Abandoned by the State: Violence, Neglect, and Isolation for Children with Disabilities in Russian Orphanages

Human Rights Watch

This Human Rights Watch report gives a detailed overview of the situation faced by children with disabilities in orphanages in Russia. According to the report, every child with a disability in Russia has a significant chance of ending up in a state-run orphanage. Nearly 30 percent of all Russian children with disabilities live separately from their families and communities in closed institutions. This report is based on visits by Human Rights Watch researchers to 10 orphanages in 6 regions of Russia, as well as on more than 200 interviews with parents, children, and young people currently and formerly living in institutions in these regions and 2 other regions of Russia.

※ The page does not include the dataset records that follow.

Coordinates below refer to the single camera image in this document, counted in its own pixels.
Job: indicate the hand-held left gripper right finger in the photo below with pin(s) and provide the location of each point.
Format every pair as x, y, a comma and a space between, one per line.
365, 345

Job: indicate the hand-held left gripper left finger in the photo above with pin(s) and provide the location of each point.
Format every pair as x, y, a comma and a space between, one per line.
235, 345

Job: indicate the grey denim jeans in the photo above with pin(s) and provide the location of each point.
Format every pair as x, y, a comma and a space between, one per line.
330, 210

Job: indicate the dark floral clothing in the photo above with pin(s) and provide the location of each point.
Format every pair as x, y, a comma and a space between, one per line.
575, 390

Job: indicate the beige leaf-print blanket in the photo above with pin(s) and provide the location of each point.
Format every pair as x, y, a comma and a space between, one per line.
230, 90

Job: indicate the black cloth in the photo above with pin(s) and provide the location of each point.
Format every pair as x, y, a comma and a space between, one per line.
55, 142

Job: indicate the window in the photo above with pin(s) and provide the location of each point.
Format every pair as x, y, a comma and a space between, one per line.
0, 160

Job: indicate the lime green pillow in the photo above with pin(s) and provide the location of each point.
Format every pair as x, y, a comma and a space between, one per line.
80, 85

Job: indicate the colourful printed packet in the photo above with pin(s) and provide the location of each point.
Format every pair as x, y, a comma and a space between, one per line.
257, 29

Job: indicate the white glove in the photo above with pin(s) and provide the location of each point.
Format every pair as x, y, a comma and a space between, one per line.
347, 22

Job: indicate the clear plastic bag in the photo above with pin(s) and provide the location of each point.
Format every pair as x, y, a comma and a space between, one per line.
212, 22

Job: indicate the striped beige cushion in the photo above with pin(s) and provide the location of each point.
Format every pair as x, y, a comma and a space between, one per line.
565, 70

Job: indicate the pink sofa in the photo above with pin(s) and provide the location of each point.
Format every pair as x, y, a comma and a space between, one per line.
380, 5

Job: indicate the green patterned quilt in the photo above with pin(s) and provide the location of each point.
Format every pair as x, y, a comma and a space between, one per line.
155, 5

One of the main findings of this report is that many children and young people with disabilities who have lived in state orphanages suffer serious abuse and neglect on the part of institution staff that impedes their development. According to the report, children described how orphanage staff beat them, used physical restraints to tie them to furniture, or gave them powerful sedatives in efforts to control behavior that staff deemed undesirable. Staff also forcibly isolated children, denied them contact with their relatives, and sometimes forced them to undergo psychiatric hospitalization as punishment. Moreover, the report highlights that children with disabilities living in state institutions may also face various forms of neglect, including lack of access to adequate nutrition, health care and rehabilitation, play and recreation, attention from caregivers, and education. In addition, a lack of adequate support and training for orphanage staff, as well as understaffing, negatively impact children’s treatment in these institutions.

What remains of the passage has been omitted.